Baseball cards - so relaxing. Even without ripping packs, I'm still chilling out nicely. That's because putting baseball cards in binder pages really connects you to the cards. You have no choice but to handle each one singly, and in the process, you usually slow down and consider each card, one at a time. How much do you consider a card when you rip packs into a stack of cards and then make a pile of #s 1-10 and then get them in sequential order and immediately move on to cards 11-20? And then stick them in a box with a Post-It note for missing card #13, not to be seen again until card #13 finally arrives, giving one last glimpse at #12 and #14… ?

One thing I always watch for on every Topps design in cards from the New York Mets, and here comes one now:
Full-Bleed Action, at last, five cards in. Full bleed designs are great for action shots. I like Curtis Granderson. I hope he finds his power-stroke again next year, somehow.

But Topps let me down just a little here, as quality control on the crucial Mets Orange stripe there slipped and it is the thinnest such stripe so far. I'm sure the back will have plenty of Orange though:
Yes, lots of Mets Orange. But hardly any Mets Blue, which is what always makes the Orange look so nice. My first Mets card on a Topps design I haven't liked in a long time. Like the Astros card, an Orange theme over the dirt of the baseball diamond wasn't just exactly perfect, like using some Mets blue would have been (the Astros would be just straight out of luck, as usual, with no real secondary color these days). Curtis doesn't look all that thrilled with the results either.

Ahh well, you win some, you lose some, but usually on Topps Baseball Cards, you always tend to win:
Hey, who let an Opening Day card in here? Though I do like Koji Uehara cards. And David Ortiz cards. Shane Victorino, not so sure which one that is, so, naturally, let's ask the back:
A Double Dome card! Has a player ever been shown hatless on his baseball card, twice? And re: Red Sox, and beards - I predict there will not be one Boston Red Sox baseball card in 2015 with a player sporting a beard. You heard it here first, or worst, or first, or something.

That's a lot of Red even without a Red ball-cap. Let's go back to a soothing player who plays for Blue:
The sun always shines on Adrian Gonzalez cards. ¡Viva Mexico! There are so many Caribbean players these days, I'm going to have to make more effort to figure out which ones hail from one the land to our south, donde tengo mucho amigos. I also liked the back of this one:
Wherein the Topps photographer coaxed the biggest smile out of Adrian yet. He'll get there, someday. And I can report that while considering Adrian's smile over the years via the cheater technique of typing his name into the search box on COMC, I discovered that his 2014 Bowman card finally shows that he plays in the field too. I'll have to watch for that, though in a repack, some day.

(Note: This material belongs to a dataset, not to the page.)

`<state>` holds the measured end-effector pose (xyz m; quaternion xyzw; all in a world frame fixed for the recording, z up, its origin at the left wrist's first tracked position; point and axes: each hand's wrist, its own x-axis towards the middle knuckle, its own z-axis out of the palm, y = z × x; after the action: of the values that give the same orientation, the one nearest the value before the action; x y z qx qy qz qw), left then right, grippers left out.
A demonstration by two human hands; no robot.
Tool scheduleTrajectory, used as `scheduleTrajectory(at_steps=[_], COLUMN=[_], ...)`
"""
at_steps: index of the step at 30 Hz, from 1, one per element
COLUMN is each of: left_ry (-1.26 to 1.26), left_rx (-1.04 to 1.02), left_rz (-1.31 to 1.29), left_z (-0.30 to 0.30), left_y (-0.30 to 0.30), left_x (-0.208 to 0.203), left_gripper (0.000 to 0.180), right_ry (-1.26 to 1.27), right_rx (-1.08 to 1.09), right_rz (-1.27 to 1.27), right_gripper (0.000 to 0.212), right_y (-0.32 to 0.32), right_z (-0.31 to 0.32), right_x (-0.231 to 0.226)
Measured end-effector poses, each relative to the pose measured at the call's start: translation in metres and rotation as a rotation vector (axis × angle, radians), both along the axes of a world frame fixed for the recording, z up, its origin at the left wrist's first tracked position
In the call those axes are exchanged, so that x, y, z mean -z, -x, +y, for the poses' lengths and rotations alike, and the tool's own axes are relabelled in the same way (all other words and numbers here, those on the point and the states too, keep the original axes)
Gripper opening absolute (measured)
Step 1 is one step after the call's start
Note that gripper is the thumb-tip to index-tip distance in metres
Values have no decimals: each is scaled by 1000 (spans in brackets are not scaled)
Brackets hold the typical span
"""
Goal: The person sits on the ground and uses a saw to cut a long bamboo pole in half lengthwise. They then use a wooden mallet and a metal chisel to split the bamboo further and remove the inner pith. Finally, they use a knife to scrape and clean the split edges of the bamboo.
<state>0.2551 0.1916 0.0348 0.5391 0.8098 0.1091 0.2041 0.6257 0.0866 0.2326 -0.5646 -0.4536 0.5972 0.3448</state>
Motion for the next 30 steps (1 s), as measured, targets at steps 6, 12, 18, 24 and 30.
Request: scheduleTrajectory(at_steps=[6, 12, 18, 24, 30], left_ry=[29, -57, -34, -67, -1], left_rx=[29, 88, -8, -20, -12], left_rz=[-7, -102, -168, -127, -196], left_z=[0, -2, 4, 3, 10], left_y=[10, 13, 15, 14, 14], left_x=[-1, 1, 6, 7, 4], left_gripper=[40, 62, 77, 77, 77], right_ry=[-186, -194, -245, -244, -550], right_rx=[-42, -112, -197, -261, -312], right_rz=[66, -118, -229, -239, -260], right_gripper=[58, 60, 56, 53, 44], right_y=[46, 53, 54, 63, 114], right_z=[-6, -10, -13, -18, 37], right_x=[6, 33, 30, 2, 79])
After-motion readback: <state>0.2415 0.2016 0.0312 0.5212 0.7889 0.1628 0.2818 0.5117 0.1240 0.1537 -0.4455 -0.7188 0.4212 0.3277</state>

Ahh well, I try to consider binder pages and I end up doing web searches of Adrian Gonzalez baseball cards. I'm pretty sure I will be OK with this complete base set acquisition technique, pretty much because of the process of putting the cards away in binder pages, and because I can now enjoy the mystery of ripping packs of cards via opening cheap repacks. I used the buy-a-set deal for Series One this year and I even saved you, dearest reader, some cards to share as I put that one in it's binder pages. If I don't spend too many days getting lost in these wonderful new Stadium Club cards, you'll see them soon.

The topic I really had on my mind when I wrote the post title a while back now, was the sad fact that a lot of baseball card collectors never see a binder page of 9 baseball cards. Some worry about damaging the cards, which I find, just, sad, considering a base card costs all of, hmmm, twenty cents in this post. But then of course some sad baseball card collectors can only enjoy cards that are worth more money than that. And these few sentences are enough on all that. 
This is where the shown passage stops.